» **Exercise goal**: What lines below contain the string "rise"? List them all.
== Segment start ==
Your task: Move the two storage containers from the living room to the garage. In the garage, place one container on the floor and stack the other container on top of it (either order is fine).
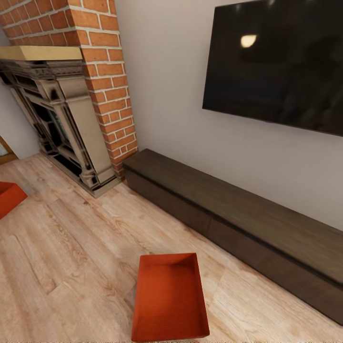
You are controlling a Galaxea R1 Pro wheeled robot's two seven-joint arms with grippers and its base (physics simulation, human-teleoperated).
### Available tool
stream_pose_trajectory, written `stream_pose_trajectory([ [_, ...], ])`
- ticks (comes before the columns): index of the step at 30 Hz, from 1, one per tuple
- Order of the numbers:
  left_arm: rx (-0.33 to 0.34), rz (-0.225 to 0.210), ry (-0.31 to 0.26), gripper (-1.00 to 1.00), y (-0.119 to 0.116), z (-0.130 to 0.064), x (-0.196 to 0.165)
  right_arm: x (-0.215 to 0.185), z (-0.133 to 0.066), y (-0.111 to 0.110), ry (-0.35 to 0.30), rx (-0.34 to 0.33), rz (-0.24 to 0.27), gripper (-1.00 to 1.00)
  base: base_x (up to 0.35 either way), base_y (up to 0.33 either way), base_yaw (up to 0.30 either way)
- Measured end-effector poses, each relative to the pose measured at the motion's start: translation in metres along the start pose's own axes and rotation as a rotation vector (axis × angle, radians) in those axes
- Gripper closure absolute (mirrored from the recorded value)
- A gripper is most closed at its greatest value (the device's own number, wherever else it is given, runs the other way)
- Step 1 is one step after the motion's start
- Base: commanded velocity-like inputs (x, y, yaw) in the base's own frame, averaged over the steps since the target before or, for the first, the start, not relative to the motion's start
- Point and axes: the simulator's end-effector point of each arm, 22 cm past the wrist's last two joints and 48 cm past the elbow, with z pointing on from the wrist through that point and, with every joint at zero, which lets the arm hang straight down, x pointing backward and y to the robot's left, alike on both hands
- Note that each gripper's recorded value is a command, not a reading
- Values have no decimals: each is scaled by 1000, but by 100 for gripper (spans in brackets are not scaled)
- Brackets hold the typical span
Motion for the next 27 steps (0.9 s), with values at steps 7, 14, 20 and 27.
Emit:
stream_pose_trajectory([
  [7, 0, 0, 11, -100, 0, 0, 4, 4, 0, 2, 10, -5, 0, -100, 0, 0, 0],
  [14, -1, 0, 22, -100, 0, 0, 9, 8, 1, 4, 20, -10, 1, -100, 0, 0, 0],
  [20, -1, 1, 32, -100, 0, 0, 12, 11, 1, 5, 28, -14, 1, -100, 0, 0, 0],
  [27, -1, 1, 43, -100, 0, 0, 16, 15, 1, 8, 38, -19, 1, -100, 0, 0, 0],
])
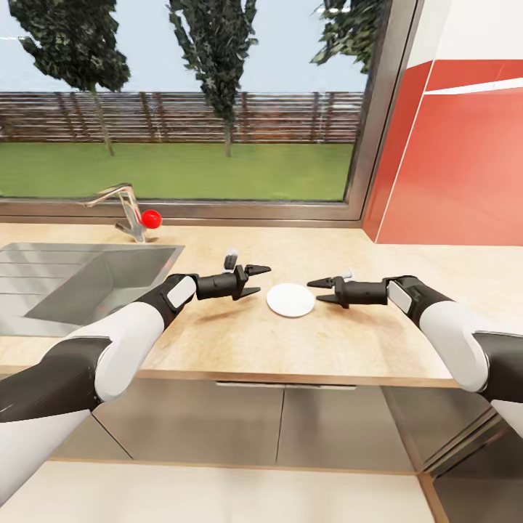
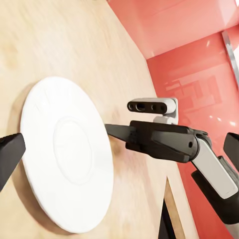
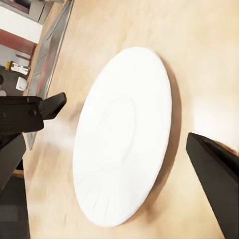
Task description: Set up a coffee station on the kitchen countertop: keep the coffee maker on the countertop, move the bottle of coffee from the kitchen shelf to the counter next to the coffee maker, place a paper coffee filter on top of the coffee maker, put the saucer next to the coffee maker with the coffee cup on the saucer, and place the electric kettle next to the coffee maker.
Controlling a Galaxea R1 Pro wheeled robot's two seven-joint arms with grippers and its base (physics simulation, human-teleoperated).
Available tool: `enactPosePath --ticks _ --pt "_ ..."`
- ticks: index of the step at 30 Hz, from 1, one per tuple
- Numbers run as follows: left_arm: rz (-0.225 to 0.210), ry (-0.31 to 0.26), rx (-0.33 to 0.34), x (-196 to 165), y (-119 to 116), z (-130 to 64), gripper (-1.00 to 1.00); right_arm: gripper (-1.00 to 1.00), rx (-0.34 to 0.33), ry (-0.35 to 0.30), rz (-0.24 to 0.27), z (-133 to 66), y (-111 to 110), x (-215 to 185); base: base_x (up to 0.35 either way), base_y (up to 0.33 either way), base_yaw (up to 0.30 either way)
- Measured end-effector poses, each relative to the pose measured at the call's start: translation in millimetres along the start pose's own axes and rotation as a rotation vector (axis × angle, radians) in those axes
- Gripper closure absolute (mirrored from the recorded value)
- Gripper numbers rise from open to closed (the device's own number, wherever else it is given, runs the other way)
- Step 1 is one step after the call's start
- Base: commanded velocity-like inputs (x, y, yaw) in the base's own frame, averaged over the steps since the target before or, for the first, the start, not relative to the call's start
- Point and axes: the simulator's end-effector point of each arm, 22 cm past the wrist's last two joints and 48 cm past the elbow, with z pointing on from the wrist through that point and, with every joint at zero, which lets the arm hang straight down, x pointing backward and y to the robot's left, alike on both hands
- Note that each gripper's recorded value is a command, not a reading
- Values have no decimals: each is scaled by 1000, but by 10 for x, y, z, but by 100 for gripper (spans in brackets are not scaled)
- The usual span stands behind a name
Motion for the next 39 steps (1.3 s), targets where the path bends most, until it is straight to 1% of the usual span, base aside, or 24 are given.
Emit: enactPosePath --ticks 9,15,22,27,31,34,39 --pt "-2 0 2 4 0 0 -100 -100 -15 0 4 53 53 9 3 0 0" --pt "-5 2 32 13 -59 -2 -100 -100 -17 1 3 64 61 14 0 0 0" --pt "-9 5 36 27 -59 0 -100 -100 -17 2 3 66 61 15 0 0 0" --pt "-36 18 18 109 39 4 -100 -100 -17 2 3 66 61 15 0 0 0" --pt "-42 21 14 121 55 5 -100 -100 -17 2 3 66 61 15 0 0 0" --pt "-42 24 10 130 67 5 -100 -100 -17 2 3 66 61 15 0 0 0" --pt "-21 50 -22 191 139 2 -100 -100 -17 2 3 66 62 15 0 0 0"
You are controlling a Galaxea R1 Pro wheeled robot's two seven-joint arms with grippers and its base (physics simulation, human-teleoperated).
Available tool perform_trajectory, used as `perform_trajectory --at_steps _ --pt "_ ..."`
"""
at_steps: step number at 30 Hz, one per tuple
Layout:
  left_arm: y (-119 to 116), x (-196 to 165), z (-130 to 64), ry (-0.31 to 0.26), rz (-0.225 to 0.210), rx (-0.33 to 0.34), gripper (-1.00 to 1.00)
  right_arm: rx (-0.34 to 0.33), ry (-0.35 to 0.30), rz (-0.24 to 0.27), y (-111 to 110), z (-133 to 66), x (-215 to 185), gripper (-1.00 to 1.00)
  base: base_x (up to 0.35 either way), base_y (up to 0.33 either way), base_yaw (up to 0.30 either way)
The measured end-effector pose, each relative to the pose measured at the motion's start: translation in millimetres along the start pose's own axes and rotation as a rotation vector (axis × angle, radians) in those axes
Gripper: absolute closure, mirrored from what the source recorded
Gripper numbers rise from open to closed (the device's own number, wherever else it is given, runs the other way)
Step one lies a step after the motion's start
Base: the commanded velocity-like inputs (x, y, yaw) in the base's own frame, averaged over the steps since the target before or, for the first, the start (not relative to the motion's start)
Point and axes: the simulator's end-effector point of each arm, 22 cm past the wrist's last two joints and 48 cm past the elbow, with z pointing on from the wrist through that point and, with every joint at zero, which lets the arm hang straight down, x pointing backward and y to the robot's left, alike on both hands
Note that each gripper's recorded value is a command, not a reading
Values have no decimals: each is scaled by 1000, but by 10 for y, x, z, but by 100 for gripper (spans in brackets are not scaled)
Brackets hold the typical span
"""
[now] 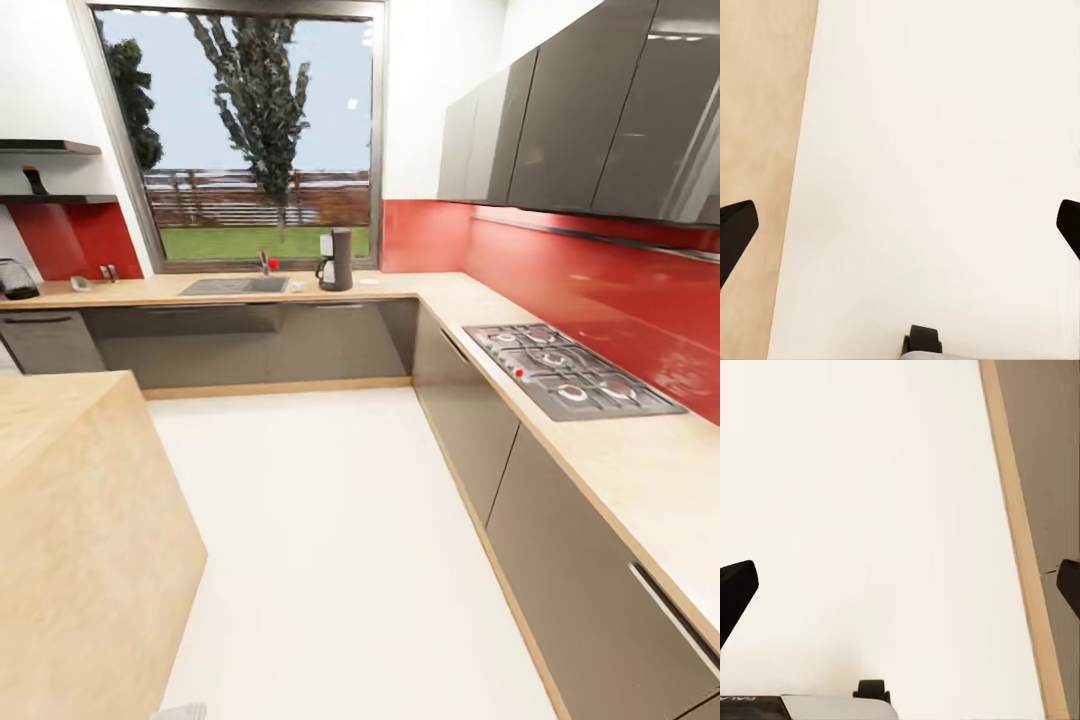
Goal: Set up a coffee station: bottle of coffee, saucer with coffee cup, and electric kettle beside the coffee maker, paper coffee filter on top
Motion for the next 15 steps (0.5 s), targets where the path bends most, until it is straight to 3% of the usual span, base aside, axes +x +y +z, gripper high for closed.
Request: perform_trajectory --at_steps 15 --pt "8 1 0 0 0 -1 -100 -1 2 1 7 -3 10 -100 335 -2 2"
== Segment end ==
» **Finished task**:
- Gripper numbers rise from open to closed (the device's own number, wherever else it is given, runs the other way)
Gripper numbers rise from open to closed (the device's own number, wherever else it is given, runs the other way)

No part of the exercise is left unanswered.